Your instructions = With the first line as the start and the line containing "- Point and" as the end, write out every line of the records exactly.

(Data records)
^^^^

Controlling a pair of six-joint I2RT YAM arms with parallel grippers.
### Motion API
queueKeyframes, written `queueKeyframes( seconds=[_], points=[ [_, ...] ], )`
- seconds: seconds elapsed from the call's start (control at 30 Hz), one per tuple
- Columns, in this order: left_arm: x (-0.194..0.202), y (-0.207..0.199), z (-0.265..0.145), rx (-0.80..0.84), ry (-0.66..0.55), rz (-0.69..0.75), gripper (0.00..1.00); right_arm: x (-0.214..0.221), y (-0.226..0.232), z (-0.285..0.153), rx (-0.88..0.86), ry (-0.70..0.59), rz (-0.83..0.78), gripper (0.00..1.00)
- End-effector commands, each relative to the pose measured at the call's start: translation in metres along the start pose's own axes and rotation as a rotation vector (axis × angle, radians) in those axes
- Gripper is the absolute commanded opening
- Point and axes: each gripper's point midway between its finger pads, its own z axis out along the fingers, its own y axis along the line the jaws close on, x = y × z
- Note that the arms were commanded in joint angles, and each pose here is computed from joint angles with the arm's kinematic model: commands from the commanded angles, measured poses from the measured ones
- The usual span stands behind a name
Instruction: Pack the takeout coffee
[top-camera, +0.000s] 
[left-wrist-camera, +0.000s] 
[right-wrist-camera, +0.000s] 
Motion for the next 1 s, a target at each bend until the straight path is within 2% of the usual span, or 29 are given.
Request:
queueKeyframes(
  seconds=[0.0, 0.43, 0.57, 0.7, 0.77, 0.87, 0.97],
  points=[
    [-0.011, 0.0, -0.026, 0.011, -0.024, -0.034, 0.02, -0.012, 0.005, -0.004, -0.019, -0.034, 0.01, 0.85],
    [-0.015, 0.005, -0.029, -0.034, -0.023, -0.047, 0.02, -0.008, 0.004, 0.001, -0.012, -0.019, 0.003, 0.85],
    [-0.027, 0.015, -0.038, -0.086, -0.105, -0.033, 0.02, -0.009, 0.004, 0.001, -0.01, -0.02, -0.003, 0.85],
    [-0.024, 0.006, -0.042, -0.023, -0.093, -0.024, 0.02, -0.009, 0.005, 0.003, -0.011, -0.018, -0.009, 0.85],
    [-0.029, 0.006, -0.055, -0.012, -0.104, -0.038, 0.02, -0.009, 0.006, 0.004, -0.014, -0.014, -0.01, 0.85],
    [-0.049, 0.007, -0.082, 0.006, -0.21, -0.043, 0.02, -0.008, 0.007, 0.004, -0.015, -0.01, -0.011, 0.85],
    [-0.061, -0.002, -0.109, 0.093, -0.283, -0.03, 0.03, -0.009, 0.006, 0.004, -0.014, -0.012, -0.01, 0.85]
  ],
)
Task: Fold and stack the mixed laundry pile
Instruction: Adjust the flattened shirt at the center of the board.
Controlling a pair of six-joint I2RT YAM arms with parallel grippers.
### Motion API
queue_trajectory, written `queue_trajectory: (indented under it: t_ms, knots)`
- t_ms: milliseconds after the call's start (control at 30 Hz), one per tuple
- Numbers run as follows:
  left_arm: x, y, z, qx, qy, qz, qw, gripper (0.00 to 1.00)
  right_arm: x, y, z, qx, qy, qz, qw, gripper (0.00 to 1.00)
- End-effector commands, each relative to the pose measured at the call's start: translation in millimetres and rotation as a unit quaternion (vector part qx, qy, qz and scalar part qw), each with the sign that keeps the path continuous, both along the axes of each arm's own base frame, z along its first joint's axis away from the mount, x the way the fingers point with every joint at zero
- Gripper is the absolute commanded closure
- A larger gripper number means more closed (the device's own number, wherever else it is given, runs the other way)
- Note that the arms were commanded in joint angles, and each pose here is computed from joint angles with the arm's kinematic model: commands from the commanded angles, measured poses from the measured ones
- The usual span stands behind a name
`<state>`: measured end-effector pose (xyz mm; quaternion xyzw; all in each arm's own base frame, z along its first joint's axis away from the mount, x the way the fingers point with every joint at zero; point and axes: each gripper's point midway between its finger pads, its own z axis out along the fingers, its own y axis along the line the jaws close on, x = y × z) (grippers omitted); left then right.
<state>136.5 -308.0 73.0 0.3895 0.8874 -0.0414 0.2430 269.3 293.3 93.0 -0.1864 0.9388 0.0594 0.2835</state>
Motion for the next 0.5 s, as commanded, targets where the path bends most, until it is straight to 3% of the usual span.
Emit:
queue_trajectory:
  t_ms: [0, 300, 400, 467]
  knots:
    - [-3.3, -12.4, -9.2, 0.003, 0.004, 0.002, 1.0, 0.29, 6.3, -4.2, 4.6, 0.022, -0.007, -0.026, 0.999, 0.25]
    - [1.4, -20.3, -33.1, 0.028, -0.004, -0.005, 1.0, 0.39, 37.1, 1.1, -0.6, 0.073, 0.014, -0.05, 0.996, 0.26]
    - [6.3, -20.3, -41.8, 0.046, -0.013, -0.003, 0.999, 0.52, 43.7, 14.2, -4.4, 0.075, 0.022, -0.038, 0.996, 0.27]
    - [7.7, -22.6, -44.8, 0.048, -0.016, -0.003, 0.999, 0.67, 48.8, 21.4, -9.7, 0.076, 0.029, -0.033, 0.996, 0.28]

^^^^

Result of this exercise =
Controlling a pair of six-joint I2RT YAM arms with parallel grippers.
### Motion API
queueKeyframes, written `queueKeyframes( seconds=[_], points=[ [_, ...] ], )`
- seconds: seconds elapsed from the call's start (control at 30 Hz), one per tuple
- Columns, in this order: left_arm: x (-0.194..0.202), y (-0.207..0.199), z (-0.265..0.145), rx (-0.80..0.84), ry (-0.66..0.55), rz (-0.69..0.75), gripper (0.00..1.00); right_arm: x (-0.214..0.221), y (-0.226..0.232), z (-0.285..0.153), rx (-0.88..0.86), ry (-0.70..0.59), rz (-0.83..0.78), gripper (0.00..1.00)
- End-effector commands, each relative to the pose measured at the call's start: translation in metres along the start pose's own axes and rotation as a rotation vector (axis × angle, radians) in those axes
- Gripper is the absolute commanded opening
- Point and axes: each gripper's point midway between its finger pads, its own z axis out along the fingers, its own y axis along the line the jaws close on, x = y × z

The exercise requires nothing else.